▸ Task goal
Find every line in the records below that holds the word "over", and copy it out.

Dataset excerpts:
+--

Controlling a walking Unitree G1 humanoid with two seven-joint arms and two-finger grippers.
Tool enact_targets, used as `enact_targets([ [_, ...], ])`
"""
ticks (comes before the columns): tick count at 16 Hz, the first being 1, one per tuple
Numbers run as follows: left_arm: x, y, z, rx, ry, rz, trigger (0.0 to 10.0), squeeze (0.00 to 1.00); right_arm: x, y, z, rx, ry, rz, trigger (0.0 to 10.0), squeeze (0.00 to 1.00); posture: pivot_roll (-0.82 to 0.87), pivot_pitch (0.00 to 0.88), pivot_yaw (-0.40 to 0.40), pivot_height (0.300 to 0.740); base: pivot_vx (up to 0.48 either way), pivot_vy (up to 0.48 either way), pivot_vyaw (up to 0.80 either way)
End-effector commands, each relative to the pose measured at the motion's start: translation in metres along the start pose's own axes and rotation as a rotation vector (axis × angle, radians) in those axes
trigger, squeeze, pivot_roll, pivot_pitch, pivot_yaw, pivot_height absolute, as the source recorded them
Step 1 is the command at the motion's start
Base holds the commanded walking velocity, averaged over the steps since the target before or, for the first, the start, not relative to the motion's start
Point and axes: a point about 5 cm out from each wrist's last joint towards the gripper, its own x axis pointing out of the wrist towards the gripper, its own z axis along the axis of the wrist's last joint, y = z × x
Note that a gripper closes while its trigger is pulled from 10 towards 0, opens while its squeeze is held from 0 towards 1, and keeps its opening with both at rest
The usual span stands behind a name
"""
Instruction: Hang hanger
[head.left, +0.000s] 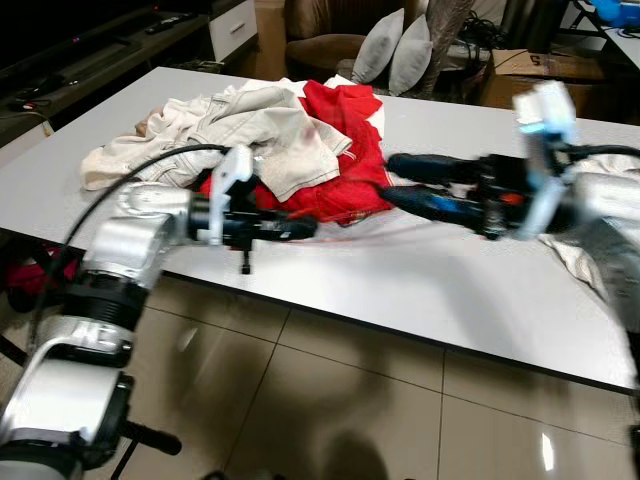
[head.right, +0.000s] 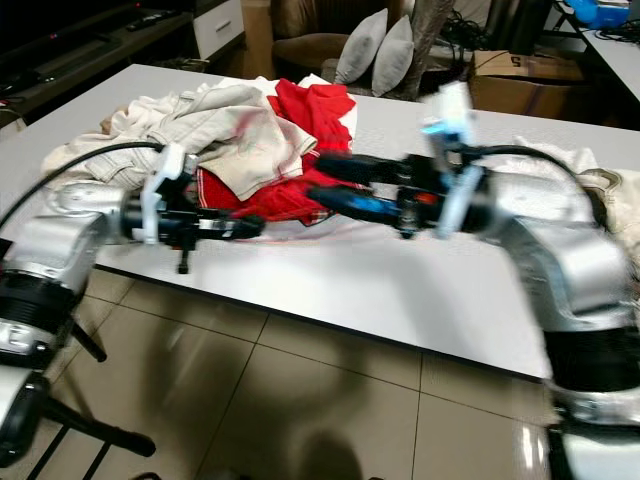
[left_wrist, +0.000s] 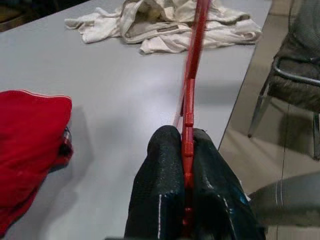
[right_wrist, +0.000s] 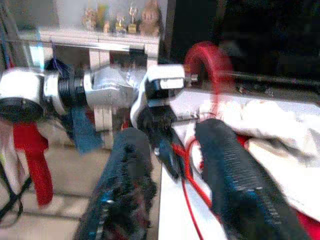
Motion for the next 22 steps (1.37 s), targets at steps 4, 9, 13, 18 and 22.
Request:
enact_targets([
  [4,-0.003,-0.002,0.006,0.106,0.128,-0.042,0.0,0.00,-0.009,0.004,-0.008,-0.063,0.202,0.011,10.0,0.00,-0.13,0.000,0.052,0.740,0.000,0.000,0.00],
  [9,0.004,-0.004,0.018,0.224,0.188,-0.077,0.0,0.00,-0.001,0.006,-0.020,-0.118,0.278,0.016,10.0,0.00,-0.13,0.000,0.050,0.740,0.000,0.000,0.00],
  [13,0.007,-0.006,0.030,0.280,0.187,-0.092,0.0,0.00,0.007,0.008,-0.030,-0.100,0.302,0.013,10.0,0.00,-0.13,0.000,0.056,0.740,0.000,0.000,0.00],
  [18,0.008,-0.004,0.034,0.305,0.193,-0.092,0.0,0.00,0.008,0.011,-0.040,-0.084,0.328,0.012,0.0,0.00,-0.14,0.000,0.073,0.740,0.000,0.000,0.00],
  [22,0.009,-0.003,0.037,0.320,0.192,-0.087,0.0,0.00,0.008,0.008,-0.042,-0.083,0.332,-0.012,0.0,0.00,-0.15,0.000,0.081,0.740,0.000,0.000,0.00],
])
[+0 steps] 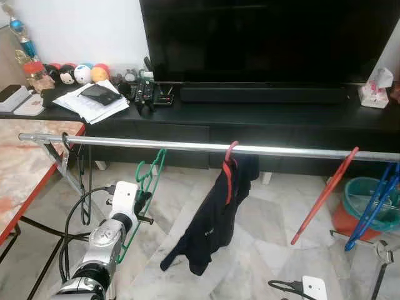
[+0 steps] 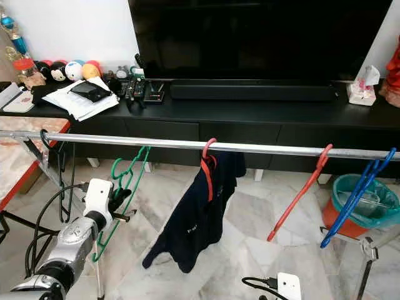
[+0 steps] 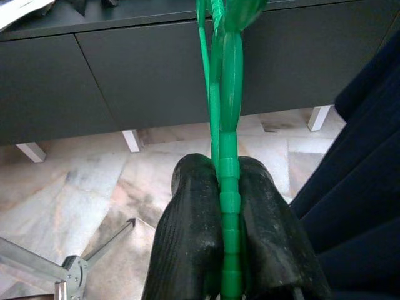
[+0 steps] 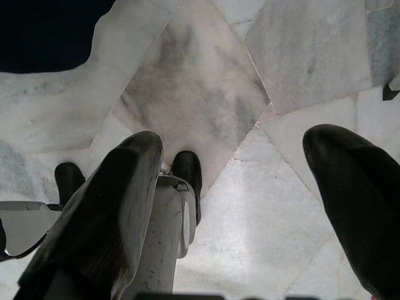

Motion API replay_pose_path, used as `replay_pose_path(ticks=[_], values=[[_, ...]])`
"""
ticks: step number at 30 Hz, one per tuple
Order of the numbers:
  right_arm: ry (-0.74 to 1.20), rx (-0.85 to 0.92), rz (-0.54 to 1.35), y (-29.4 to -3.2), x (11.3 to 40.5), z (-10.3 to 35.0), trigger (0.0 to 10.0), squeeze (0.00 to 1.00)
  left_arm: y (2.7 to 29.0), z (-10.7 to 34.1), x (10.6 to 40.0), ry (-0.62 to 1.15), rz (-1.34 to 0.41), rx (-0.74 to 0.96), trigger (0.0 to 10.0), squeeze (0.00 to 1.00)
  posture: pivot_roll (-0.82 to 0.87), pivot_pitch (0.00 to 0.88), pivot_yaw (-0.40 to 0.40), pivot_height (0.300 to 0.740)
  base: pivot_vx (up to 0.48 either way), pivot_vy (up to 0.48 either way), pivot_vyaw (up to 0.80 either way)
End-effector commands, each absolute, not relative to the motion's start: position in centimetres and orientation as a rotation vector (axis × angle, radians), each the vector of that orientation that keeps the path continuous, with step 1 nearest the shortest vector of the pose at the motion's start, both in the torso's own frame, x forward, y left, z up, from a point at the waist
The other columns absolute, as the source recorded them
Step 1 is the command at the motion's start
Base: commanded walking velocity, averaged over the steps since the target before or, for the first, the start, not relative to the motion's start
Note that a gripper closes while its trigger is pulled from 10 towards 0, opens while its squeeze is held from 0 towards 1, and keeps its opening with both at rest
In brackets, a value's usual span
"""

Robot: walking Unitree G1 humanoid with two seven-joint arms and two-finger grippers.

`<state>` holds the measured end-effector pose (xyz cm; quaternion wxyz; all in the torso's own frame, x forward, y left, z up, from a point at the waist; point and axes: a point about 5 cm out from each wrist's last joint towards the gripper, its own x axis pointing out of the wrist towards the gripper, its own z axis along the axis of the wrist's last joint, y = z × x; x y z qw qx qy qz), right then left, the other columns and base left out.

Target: Hang hanger

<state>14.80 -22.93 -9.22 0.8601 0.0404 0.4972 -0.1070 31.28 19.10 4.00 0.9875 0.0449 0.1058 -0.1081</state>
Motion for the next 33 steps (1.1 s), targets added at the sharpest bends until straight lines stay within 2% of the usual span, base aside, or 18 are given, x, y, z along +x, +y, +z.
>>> replay_pose_path(ticks=[1, 9, 23, 28, 33], values=[[1.043, 0.095, -0.233, -22.9, 14.6, -9.3, 10.0, 0.00, 20.2, 4.3, 31.2, 0.196, -0.176, 0.094, 10.0, 0.00, -0.01, 0.000, 0.052, 0.740, 0.000, 0.000, 0.00], [1.048, 0.096, -0.228, -22.4, 14.4, -9.5, 10.0, 0.00, 20.5, 5.7, 32.5, 0.167, -0.145, 0.088, 10.0, 0.00, -0.01, 0.000, 0.047, 0.740, 0.000, 0.000, 0.00], [1.043, 0.105, -0.226, -21.6, 14.7, -9.5, 10.0, 0.00, 18.3, 8.6, 35.6, 0.143, -0.158, 0.086, 10.0, 0.00, -0.02, 0.000, 0.049, 0.740, 0.000, 0.000, 0.00], [1.041, 0.108, -0.234, -22.0, 14.6, -9.5, 10.0, 0.00, 18.1, 9.4, 36.4, 0.146, -0.133, 0.061, 10.0, 0.00, -0.02, 0.000, 0.051, 0.740, 0.000, 0.000, 0.00], [1.039, 0.105, -0.245, -23.0, 14.4, -9.3, 10.0, 0.00, 17.7, 9.6, 36.7, 0.171, -0.128, 0.050, 10.0, 0.00, -0.03, 0.000, 0.050, 0.740, 0.273, 0.000, 0.00]])
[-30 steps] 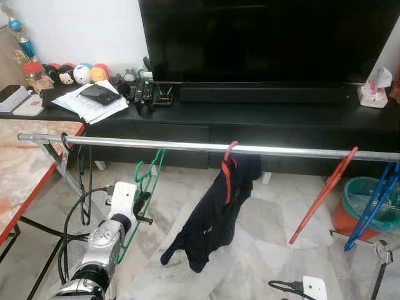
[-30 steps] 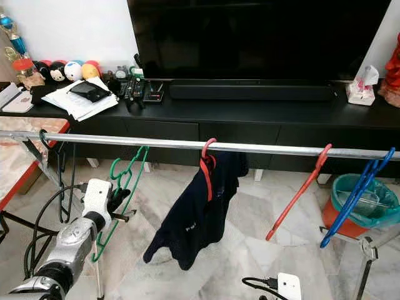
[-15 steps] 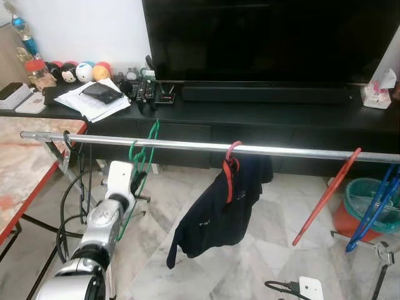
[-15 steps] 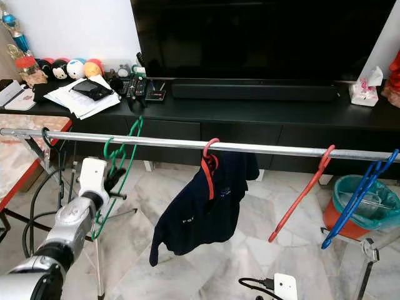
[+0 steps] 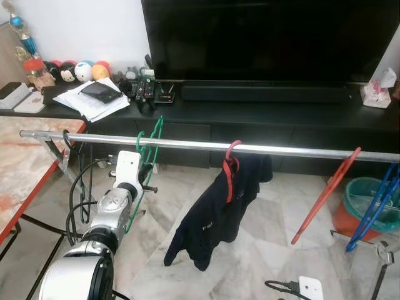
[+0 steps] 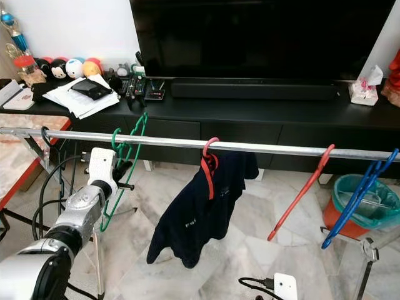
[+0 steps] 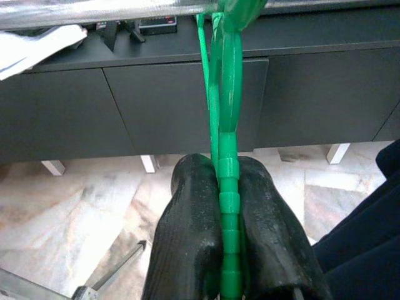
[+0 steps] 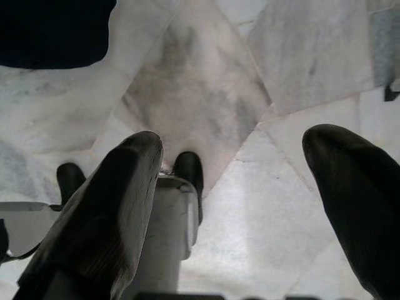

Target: Hang hanger

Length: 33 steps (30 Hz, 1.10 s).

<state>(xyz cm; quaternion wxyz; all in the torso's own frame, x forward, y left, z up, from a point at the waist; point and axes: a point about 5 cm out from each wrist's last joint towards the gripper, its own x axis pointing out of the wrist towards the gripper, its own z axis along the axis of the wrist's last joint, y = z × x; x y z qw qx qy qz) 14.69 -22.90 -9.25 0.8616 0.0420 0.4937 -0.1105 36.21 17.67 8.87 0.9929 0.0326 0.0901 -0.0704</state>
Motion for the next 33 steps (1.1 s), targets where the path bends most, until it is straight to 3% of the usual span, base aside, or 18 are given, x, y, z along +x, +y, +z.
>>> replay_pose_path(ticks=[1, 11, 33], values=[[1.040, 0.105, -0.246, -23.0, 14.4, -9.3, 10.0, 0.00, 17.6, 9.6, 36.7, 0.174, -0.128, 0.050, 10.0, 0.00, -0.03, 0.000, 0.050, 0.740, 0.311, 0.000, 0.00], [1.042, 0.109, -0.232, -22.0, 14.6, -9.5, 10.0, 0.00, 17.2, 9.4, 37.1, 0.268, -0.109, 0.045, 10.0, 0.00, -0.03, 0.000, 0.045, 0.740, 0.336, 0.000, 0.00], [1.040, 0.117, -0.226, -21.6, 14.7, -9.5, 10.0, 0.00, 16.4, 6.5, 35.4, 0.347, -0.168, 0.077, 10.0, 0.00, -0.01, 0.000, 0.044, 0.740, 0.000, 0.000, 0.00]])
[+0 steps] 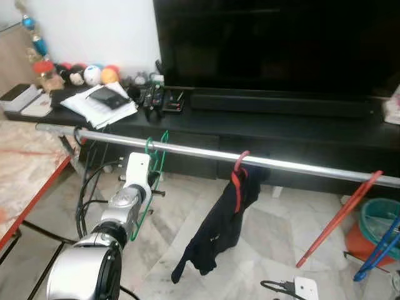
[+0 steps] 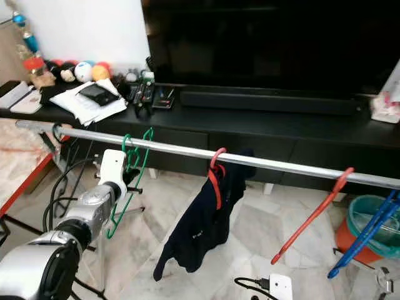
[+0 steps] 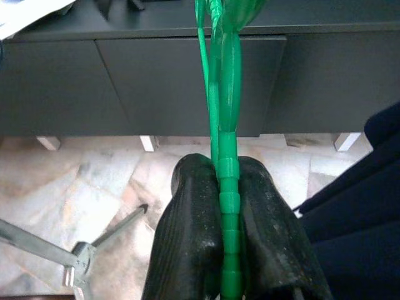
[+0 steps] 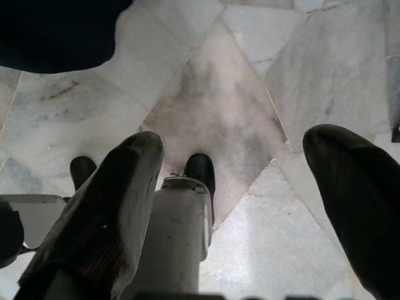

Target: Hang hanger

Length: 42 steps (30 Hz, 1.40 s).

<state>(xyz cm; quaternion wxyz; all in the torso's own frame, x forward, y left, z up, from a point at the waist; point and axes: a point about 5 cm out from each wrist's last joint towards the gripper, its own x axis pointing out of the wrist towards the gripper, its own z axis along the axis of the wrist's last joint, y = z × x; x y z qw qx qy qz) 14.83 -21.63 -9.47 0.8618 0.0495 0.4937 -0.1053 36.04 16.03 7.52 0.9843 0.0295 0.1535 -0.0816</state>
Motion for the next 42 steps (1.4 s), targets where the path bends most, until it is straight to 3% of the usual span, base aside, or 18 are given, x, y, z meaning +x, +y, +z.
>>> replay_pose_path(ticks=[1, 11, 25, 31, 42], values=[[1.040, 0.117, -0.226, -21.7, 14.6, -9.5, 10.0, 0.00, 16.5, 6.2, 35.2, 0.354, -0.166, 0.081, 10.0, 0.00, -0.01, 0.000, 0.044, 0.740, 0.000, 0.000, 0.00], [1.043, 0.108, -0.222, -22.1, 14.6, -9.5, 10.0, 0.00, 17.6, 4.7, 33.8, 0.383, -0.150, 0.115, 10.0, 0.00, 0.00, 0.000, 0.029, 0.740, 0.000, 0.000, 0.00], [1.029, 0.112, -0.198, -20.1, 15.9, -9.4, 10.0, 0.00, 18.2, 5.1, 33.1, 0.291, -0.132, 0.128, 10.0, 0.00, 0.00, 0.000, 0.032, 0.740, 0.000, 0.000, 0.00], [1.034, 0.109, -0.213, -21.1, 15.3, -9.4, 10.0, 0.00, 18.5, 5.9, 32.4, 0.187, -0.115, 0.103, 10.0, 0.00, 0.00, 0.000, 0.034, 0.740, 0.000, 0.000, 0.00], [1.021, 0.108, -0.221, -21.9, 15.5, -9.2, 10.0, 0.00, 19.1, 5.4, 30.5, 0.173, -0.091, 0.107, 10.0, 0.00, 0.00, 0.000, 0.038, 0.740, 0.000, -0.084, 0.00]])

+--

▸ The completed task
Base holds the commanded walking velocity, averaged over the steps since the target before or, for the first, the start, not relative to the motion's start
Base: commanded walking velocity, averaged over the steps since the target before or, for the first, the start, not relative to the motion's start

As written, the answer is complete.